What you are asked to do | Using the records below, output the stretch that opens with the line containing "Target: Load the" and closes with the line containing "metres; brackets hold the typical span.", exactly and including both lines, with nothing more.

Data entries:
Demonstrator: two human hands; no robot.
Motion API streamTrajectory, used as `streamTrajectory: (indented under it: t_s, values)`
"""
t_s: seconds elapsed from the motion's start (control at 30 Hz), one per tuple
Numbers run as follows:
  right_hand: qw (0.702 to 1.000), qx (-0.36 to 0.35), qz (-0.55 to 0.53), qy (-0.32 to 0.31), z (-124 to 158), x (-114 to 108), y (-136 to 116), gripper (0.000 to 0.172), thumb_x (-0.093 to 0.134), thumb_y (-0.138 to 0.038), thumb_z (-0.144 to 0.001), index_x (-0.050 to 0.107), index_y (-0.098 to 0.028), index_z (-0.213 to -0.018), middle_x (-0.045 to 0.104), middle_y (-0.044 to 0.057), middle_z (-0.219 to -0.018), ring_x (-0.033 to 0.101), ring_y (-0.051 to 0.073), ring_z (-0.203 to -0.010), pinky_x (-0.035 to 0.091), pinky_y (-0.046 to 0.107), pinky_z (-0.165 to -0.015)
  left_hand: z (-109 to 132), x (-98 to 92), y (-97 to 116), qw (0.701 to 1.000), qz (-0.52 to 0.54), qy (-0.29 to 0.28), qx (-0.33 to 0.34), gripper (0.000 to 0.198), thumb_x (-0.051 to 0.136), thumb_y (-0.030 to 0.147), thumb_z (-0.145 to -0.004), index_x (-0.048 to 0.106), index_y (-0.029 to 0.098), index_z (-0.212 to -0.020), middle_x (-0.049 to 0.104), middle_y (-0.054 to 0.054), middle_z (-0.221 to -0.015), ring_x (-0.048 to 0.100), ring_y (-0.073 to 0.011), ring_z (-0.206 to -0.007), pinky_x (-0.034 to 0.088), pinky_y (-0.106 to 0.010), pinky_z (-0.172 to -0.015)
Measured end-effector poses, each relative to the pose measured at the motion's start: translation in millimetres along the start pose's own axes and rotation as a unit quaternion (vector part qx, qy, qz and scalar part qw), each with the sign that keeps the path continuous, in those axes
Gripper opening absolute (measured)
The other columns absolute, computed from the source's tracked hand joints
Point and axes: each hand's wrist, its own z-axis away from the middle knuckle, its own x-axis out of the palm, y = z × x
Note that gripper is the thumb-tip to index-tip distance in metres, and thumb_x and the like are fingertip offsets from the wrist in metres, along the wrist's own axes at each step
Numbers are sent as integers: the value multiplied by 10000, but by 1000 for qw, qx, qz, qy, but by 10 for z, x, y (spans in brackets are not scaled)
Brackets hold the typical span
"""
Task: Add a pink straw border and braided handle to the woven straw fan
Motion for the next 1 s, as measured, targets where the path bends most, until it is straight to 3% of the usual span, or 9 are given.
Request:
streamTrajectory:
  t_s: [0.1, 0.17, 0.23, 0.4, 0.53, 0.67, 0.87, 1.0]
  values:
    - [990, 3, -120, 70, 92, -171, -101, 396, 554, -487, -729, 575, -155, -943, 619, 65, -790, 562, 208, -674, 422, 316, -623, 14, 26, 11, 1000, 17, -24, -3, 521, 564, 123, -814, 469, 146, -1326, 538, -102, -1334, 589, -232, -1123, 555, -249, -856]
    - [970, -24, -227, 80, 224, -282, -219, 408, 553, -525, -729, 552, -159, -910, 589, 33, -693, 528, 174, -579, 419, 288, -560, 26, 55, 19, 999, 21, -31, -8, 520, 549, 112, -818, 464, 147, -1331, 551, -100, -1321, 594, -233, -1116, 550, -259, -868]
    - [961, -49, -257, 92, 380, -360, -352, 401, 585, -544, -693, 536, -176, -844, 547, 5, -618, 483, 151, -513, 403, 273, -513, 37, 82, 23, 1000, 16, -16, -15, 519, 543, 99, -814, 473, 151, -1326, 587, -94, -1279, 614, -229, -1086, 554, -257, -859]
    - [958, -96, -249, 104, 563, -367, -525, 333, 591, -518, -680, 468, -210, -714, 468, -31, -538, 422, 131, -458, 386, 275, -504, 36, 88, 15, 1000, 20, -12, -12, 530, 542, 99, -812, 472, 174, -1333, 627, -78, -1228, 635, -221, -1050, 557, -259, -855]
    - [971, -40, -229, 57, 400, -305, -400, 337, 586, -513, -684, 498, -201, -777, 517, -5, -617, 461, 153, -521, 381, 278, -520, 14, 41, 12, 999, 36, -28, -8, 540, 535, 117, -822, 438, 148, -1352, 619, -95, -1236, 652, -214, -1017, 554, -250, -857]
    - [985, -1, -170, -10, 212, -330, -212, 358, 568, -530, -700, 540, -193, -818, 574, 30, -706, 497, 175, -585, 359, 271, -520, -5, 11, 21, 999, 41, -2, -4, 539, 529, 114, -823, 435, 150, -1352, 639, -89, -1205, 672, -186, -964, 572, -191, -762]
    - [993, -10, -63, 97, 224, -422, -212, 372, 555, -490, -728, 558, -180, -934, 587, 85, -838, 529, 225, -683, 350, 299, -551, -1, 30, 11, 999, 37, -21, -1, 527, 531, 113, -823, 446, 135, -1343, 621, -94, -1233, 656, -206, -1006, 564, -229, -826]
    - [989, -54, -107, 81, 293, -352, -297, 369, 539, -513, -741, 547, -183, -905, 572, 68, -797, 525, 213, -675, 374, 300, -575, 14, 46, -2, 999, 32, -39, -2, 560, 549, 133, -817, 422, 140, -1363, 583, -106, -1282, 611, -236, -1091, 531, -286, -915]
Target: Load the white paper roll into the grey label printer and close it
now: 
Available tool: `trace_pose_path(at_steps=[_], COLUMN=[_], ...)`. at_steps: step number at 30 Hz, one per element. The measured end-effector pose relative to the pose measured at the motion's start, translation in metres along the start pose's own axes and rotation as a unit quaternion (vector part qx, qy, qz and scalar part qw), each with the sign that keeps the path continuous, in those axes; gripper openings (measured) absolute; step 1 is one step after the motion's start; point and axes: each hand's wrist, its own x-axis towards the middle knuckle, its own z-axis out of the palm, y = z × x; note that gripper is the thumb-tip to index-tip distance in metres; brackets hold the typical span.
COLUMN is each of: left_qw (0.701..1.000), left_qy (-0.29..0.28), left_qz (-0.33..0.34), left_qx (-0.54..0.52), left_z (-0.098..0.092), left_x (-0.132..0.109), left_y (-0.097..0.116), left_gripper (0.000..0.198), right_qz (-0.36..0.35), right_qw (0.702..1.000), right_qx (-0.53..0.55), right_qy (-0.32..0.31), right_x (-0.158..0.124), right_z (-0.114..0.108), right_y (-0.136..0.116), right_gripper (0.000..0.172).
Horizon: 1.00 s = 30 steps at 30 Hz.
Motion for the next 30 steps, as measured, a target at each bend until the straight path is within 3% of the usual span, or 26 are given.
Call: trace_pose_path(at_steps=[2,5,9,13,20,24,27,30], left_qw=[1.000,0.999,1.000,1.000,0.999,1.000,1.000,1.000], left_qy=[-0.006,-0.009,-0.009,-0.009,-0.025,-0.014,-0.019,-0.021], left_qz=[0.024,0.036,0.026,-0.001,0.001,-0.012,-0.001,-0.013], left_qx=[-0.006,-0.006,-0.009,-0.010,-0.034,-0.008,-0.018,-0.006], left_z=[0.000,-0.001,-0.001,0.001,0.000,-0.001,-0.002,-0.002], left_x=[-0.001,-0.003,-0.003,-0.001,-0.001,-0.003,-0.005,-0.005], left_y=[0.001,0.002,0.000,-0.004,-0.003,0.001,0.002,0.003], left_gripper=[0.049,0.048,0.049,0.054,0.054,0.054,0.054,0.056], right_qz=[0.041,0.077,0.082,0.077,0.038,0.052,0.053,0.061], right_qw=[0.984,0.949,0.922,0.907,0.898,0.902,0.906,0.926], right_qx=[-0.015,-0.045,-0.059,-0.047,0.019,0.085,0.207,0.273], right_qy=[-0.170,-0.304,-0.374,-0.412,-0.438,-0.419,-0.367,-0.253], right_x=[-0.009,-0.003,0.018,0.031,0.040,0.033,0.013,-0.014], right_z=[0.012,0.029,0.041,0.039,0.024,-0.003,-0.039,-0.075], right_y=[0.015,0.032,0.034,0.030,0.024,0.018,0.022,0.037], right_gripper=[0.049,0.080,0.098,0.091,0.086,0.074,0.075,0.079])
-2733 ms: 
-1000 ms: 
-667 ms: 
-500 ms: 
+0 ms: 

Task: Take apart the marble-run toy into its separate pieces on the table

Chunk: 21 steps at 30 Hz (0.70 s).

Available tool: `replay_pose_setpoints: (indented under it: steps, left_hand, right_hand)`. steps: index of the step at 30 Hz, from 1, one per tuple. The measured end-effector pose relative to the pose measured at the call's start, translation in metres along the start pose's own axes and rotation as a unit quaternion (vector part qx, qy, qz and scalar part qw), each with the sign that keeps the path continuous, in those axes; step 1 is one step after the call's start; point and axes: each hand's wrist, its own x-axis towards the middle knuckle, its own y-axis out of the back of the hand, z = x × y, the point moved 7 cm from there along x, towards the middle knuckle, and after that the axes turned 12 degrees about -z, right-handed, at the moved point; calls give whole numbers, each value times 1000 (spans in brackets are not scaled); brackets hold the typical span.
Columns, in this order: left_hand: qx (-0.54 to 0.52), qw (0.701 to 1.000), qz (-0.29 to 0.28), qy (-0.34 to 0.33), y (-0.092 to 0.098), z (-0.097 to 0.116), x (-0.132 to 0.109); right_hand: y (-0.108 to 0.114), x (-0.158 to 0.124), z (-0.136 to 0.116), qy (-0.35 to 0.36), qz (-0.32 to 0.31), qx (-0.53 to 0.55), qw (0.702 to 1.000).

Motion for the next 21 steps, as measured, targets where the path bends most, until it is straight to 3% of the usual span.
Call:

Result for this task |
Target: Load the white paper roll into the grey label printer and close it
now: 
Available tool: `trace_pose_path(at_steps=[_], COLUMN=[_], ...)`. at_steps: step number at 30 Hz, one per element. The measured end-effector pose relative to the pose measured at the motion's start, translation in metres along the start pose's own axes and rotation as a unit quaternion (vector part qx, qy, qz and scalar part qw), each with the sign that keeps the path continuous, in those axes; gripper openings (measured) absolute; step 1 is one step after the motion's start; point and axes: each hand's wrist, its own x-axis towards the middle knuckle, its own z-axis out of the palm, y = z × x; note that gripper is the thumb-tip to index-tip distance in metres; brackets hold the typical span.

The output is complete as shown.